## EXERCISE GOAL
With every picture left out, restate the listing below exactly as written.

──────

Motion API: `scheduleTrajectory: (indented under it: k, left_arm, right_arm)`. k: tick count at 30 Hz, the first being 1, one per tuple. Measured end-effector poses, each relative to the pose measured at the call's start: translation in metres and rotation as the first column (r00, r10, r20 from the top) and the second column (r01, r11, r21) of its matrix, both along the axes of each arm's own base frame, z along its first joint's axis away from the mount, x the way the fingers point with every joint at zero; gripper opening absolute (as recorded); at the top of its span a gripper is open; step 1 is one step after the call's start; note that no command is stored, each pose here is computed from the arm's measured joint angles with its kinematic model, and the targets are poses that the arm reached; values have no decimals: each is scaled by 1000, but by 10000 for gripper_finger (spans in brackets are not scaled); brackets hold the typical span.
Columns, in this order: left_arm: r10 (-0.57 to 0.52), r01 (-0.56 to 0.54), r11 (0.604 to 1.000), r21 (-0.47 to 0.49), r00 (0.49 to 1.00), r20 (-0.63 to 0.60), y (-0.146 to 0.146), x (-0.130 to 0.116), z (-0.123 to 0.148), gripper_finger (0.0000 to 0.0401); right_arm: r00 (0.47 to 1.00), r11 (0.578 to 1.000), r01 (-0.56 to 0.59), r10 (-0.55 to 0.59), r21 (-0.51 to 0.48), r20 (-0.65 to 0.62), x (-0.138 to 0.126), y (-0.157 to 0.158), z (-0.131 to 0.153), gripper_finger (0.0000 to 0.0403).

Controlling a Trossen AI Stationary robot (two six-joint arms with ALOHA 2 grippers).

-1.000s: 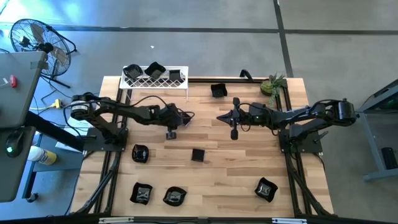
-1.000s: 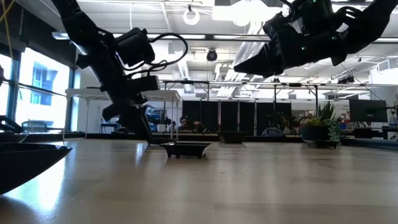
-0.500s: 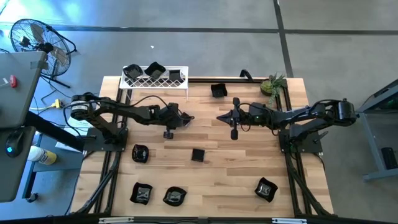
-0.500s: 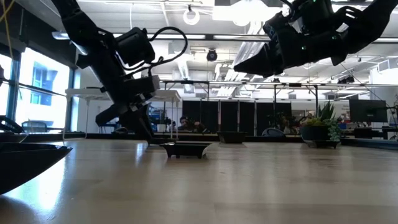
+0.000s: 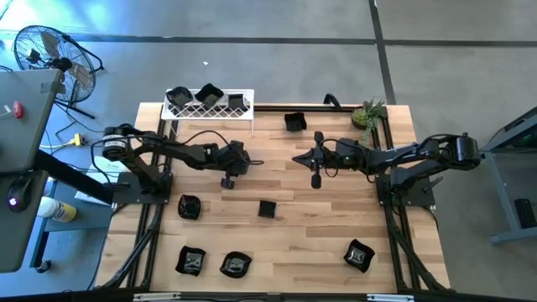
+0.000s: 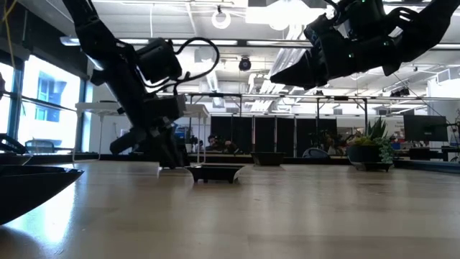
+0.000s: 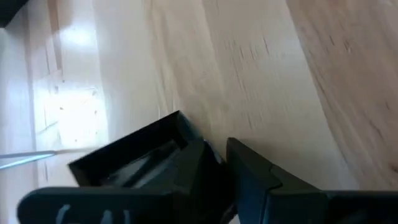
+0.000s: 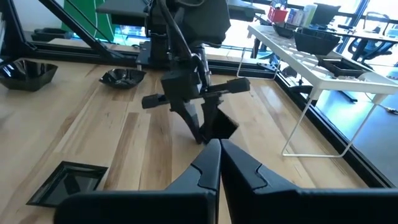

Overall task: Pick & Place Mini shaped plates
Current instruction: Stack the black square plate on top of the black square plate on the shelf

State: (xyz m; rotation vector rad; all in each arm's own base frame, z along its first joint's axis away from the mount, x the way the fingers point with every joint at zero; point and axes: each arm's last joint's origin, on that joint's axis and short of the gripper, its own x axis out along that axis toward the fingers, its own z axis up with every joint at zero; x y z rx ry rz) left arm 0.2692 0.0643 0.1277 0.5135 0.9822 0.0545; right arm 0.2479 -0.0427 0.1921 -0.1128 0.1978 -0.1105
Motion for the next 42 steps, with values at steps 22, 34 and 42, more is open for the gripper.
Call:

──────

## ANSWER TO THE EXERCISE
Motion API: `scheduleTrajectory: (indented under it: k, left_arm, right_arm)`. k: tick count at 30 Hz, the first being 1, one per tuple. Measured end-effector poses, each relative to the pose measured at the call's start: translation in metres and rotation as the first column (r00, r10, r20 from the top) and the second column (r01, r11, r21) of its matrix, both along the axes of each arm's own base frame, z along its first joint's axis away from the mount, x the way the fingers point with every joint at zero; gripper opening absolute (as recorded); at the top of its span a gripper is open; step 1 is one step after the call's start; note that no command is stored, each pose here is computed from the arm's measured joint angles with its kinematic model, and the targets are poses that the arm reached; values have no decimals: each is scaled by 1000, but by 10000 for gripper_finger (spans in brackets are not scaled); brackets hold the typical span.
Columns, in this order: left_arm: r10 (-0.57 to 0.52), r01 (-0.56 to 0.54), r11 (0.604 to 1.000), r21 (-0.47 to 0.49), r00 (0.49 to 1.00), r20 (-0.63 to 0.60), y (-0.146 to 0.146), x (-0.130 to 0.116), z (-0.123 to 0.148), gripper_finger (0.0000 to 0.0401); right_arm: r00 (0.47 to 1.00), r11 (0.578 to 1.000), r01 (-0.56 to 0.59), r10 (-0.55 to 0.59), r21 (-0.51 to 0.48), r20 (-0.65 to 0.62), x (-0.138 to 0.126), y (-0.157 to 0.158), z (-0.131 to 0.153), gripper_finger (0.0000 to 0.0403).

Controlling a Trossen AI Stationary robot (two six-joint arms with ALOHA 2 grippers).

-1.000s: 
-1.000s: 
-0.500s: 
-0.500s: 
+0.000s: 
+0.000s: 
+0.000s: 
+0.000s: 

Overall task: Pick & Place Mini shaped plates
Current instruction: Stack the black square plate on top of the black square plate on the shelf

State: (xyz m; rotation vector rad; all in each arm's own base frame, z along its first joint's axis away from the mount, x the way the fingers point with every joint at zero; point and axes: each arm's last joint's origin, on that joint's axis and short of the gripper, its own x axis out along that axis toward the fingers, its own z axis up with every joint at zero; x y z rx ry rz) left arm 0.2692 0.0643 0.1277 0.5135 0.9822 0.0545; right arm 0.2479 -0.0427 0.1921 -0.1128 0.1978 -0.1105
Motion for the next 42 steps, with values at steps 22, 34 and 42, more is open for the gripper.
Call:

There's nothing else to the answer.